# Linear Model (Workbook)



<br/>
<br/><br/><br/>
### ITCS6156/8156 Spring 2018
### Minwoo "Jake" Lee

In [1]:
import numpy as np
import matplotlib.pyplot as plt 
from mpl_toolkits.mplot3d import Axes3D
%matplotlib inline
#%matplotlib notebook
import pandas as pd

## Reading and applying linear models

In [None]:
!curl https://archive.ics.uci.edu/ml/machine-learning-databases/forest-fires/forestfires.csv -o forestfires.csv

In [None]:
# Can I see the map image by using the map? 
df = pd.read_csv("forestfires.csv")

In [None]:
x, y = np.meshgrid(np.arange(7), np.arange(10))
x

In [None]:
y

In [None]:
burned = df.loc[df.loc[:, 'area'] > 0, ['X', 'Y', 'area']]

In [None]:
fig = plt.figure()
#ax = fig.add_subplot(111, projection='3d')

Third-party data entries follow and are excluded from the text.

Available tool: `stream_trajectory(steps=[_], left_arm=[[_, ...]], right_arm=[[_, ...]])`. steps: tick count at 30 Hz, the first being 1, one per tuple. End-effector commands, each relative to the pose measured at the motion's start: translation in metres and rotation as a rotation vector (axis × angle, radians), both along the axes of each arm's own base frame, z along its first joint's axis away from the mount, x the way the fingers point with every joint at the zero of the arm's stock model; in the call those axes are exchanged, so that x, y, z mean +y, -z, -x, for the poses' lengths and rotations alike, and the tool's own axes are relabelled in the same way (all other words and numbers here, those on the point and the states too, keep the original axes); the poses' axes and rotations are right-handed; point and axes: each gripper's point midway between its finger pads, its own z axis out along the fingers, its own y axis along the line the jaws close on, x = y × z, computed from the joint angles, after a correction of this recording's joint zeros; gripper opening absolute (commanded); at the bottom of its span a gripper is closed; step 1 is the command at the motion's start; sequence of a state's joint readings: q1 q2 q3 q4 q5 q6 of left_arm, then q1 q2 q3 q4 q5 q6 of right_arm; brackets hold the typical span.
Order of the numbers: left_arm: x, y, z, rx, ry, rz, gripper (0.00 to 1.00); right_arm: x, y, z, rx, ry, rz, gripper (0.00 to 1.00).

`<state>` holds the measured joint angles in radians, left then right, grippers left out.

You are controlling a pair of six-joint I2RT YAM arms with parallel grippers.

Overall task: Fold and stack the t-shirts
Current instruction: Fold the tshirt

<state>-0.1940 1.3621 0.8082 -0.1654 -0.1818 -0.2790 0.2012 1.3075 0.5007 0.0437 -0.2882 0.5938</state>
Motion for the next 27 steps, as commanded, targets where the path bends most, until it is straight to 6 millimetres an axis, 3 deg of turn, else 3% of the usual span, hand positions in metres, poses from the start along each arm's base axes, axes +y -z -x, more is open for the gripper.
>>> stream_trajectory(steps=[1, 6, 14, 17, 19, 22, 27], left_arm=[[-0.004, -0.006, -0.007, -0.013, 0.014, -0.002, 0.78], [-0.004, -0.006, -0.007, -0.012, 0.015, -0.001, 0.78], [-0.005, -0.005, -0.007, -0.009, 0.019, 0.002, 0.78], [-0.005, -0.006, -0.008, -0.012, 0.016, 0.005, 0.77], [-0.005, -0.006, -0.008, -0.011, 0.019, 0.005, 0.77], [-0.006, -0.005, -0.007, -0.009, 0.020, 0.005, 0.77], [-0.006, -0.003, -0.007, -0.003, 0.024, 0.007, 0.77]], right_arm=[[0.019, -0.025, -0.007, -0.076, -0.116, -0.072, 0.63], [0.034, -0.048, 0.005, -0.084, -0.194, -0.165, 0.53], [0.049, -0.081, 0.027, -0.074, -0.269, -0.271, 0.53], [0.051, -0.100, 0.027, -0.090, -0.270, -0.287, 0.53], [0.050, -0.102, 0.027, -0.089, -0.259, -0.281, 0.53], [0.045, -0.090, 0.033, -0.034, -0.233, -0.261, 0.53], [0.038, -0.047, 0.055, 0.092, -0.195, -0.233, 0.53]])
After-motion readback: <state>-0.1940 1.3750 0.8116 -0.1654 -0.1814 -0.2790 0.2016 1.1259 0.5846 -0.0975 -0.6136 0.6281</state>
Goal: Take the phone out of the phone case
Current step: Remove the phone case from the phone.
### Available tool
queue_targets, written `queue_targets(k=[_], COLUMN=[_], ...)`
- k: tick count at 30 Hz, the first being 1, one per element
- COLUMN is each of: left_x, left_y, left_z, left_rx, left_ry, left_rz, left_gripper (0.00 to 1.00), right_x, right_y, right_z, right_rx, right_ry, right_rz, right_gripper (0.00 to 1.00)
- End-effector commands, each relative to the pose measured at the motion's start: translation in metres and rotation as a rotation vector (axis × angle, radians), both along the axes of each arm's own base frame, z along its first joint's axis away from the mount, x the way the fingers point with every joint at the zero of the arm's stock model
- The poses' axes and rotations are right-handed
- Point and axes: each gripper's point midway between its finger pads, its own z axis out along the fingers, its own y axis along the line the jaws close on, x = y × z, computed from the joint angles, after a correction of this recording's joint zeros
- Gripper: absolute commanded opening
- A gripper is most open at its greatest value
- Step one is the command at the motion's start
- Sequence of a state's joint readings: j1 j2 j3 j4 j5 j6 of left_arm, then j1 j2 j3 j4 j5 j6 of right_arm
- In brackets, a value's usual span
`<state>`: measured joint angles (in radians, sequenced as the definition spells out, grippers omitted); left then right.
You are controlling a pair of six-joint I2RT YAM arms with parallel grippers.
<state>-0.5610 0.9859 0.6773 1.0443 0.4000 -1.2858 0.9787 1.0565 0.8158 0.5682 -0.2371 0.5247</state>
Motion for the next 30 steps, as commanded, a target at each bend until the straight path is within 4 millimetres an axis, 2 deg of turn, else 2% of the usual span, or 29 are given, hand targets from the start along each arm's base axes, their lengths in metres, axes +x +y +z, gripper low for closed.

#ax.scatter(df.loc[:, 'X'], df.loc[:, 'Y'], df.loc[:, 'area'], marker='^')
xs, ys = np.meshgrid(range(10), range(10))
xs

zs = np.zeros(xs.shape)
for i, row  in burned.iterrows():
    x, y = int(row['X']), int(row['Y'])
    #print (x,y)
    #if zs[x, y] > 0:
    #    print(x, y, ":duplicate entries!")
    zs[x, y] += row['area']
    
plt.contourf(xs, ys, zs, alpha=0.7, cmap=plt.cm.inferno)
plt.grid(c='k', ls='-', alpha=0.3)

#plt.show()

In [None]:
pd.DataFrame(zs)

In [None]:
plt.contourf(xs, ys, np.log(zs + 1), alpha=0.7, cmap=plt.cm.inferno)

In [None]:
burned.loc[:, ['X', 'Y']].hist()

In [None]:
fig = plt.figure()
ax = fig.add_subplot(111, projection='3d')
hist, xedges, yedges = np.histogram2d(burned.loc[:, 'X'], burned.loc[:, 'Y'], bins=9, range=[[1, 9], [1, 9]])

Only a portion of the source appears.